Kültürel Gecikme (Cultural Lag) diye sosyolojide bir tabir vardır. En kabul görür tanımı ile kültürel gecikme.

“Toplumdaki maddi kültür öğelerinde meydana gelen bu değişim hızına, şahısların kültürlerini adapte edememeleri neticesinden dolayı, oluşan uyumsuzluk ve görgüsüzlük durumu.”       

         Ekonomik düzeylerindeki artış veya kırsal kesimden kente göç le ile kendi kültür ortamından başka bir kültüre geçen insanların, kentlerin veya ekonomik değişiminden dolayı sosyal çevre ve sosyal kullanım alanlarının değişiminde eski kültürlerinin de dahi yasaklamış olan şeyleri kullanmaları.  Bu durum hem girdikleri toplumu ve çevrelerini, hem de kendilerini toplumsal iletişimde sorunlara çatışmalara sürüklemektedirler.

          Hâlbuki adabı muaşeret kuralları yani toplumda yaşama kuralları kırsal alanda da, kentsel alanda da, ekonomisi gelişmiş çevrede de, düşük ekonomili çevrelerde de aynıdır.
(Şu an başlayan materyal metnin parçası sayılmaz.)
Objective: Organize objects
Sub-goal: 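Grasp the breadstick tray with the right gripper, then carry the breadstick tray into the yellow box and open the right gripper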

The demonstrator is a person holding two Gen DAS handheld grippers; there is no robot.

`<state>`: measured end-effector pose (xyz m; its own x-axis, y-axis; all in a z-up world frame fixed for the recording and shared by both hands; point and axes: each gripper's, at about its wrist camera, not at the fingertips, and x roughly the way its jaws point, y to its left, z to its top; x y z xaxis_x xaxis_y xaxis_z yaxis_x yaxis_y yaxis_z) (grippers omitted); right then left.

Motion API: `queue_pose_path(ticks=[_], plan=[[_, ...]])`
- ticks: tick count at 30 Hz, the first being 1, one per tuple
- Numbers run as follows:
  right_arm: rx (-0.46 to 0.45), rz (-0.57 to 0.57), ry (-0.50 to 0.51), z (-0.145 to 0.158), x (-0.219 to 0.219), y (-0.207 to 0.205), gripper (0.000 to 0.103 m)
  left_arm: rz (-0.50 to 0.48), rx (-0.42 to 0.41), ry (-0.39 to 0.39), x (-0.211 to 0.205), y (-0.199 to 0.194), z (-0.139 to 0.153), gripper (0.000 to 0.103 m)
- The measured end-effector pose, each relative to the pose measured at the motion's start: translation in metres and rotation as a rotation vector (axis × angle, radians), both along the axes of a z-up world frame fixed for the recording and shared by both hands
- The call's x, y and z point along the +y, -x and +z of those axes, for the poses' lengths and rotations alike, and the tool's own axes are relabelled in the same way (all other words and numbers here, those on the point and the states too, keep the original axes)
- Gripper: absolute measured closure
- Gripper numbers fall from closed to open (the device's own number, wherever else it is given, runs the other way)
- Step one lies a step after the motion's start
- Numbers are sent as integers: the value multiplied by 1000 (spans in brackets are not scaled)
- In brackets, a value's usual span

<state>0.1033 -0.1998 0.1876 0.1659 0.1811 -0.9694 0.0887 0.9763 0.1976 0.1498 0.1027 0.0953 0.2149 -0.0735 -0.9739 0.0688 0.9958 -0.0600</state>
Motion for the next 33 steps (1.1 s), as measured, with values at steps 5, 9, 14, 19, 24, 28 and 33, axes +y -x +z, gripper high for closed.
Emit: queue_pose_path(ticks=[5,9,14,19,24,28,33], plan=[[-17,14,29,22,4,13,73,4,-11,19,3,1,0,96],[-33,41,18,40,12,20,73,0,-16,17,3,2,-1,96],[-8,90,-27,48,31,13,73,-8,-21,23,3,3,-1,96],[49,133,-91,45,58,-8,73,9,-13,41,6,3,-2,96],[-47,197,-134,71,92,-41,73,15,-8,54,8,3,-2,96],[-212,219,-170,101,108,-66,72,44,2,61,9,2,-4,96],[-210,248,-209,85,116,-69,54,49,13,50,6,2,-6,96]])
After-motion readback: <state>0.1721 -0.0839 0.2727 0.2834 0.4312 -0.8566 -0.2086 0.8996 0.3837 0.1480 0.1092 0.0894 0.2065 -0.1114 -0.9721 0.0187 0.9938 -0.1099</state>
Toplumuzda yaşayan insanlarımızın nerdeyse tamamına yakın kısmımın, dini inancı, örf adet ve geleneklerinin tümü adabı muaşeret kuralları ortaya atılmadan çok ama çok önceleri kabul görmüş ve sakıncalı durumlar ayıp kabul edilmiştir. Buna rağmen ekonomik olarak birkaç basamak çıkan, kırsal alandan kentsel alana geçince sanki Anadolu’nun kültürüymüş gibi kabalaşma, kalabalıkta kaybolurum, benim param var kimseye muhtaç değilim diyerek bu kuralları hiçe sayma yanılgıları ile bizim var olmamızı sağlayan, kötü günlerde yardımlaşma, dayanışma duygumuzun temeli olan karşındakine saygıyı  ve sevgiyi ortadan kaldırmaktadır.

          Bu uyumsuzluklar, ülkemizde yerleşkelerde atanmış, seçilmiş, kanaat önderlerinin veya yerleşkenin ekâbir takımının toplanmasını sağlamak,  yerleşkenin sorunlarını ve çözümlerinin konuşulup, tartışılması maksadı ile oluşturulan köy odaları,  kent lokalleri( kent kulüpleri) bu kültürel gecikmeler yüzün kent lokalleri önce meyhane daha sonra kumarhanelere dönüşerek kapanmak zorunda bırakmıştır. Daha sonraları kurulan dernekler ise siyasete alet olmaları nedeni ile aldıkları kararlar veya orada ortaya atılan fikirler halkımız tarafından doğru bile olsa yanlı bulunmuş, kabul edilmemiştir.

       Bu gün toplumuzda en büyük sorunlardan başlıcalarını; en ufak bir sorunda kavgaya tutuşmak, haklı olanın değil güçlü olanın kazanacağını sanmak, saygısızlığı, düstursuzluğu büyüklük saymak, yardımlaşma ve selamlaşmalarımızı terk etmek olarak sayabiliriz.

      Bunun başlıca sebebinin toplumsal iletişimin kaybolması, kente göçme nedeni ile yaşanan ekonomik zorluklar neticesinde anne ve babanın çalışmak zorunda olması ve çocukların sokakta legal olan yerine illegal eğitim alması, kötü niyetli kişilerin kurumlardan önce bu çocukları bulup eğitip kullanmaları.

      Dışarıda gençlerden saygı görmemekten şikâyetçi birçok insanı dinliyorum. Onlara her defasında şunu hatırlatıyorum. Recep ivedik filmleri ve benzerleri ile kabalığın, cahilliğin efendiliği ve kültürü yendiğini gençlerimize aşılanırken neredeydiniz? Saygı istenir mi, yoksa hak mı edilir? Bizler rol model olabildik mi?  Bizim evlerimize yakın olsun uzak olsun sokakta oynayan çocuklara, okullara sahip çıkabildik mi? Bir partinin arka bahçesi olmamış sivil tolum dediğimiz dernek ve vakıflarda görev alabildik mi?

      Şunu hiçbir zaman unutmayalım, her zaman yozlaşma, doğru yapılanmadan çok hızlı oluşur. Tıpkı bir meyvenin oluşma ve bozulmaları arasındaki zaman farkı kadar.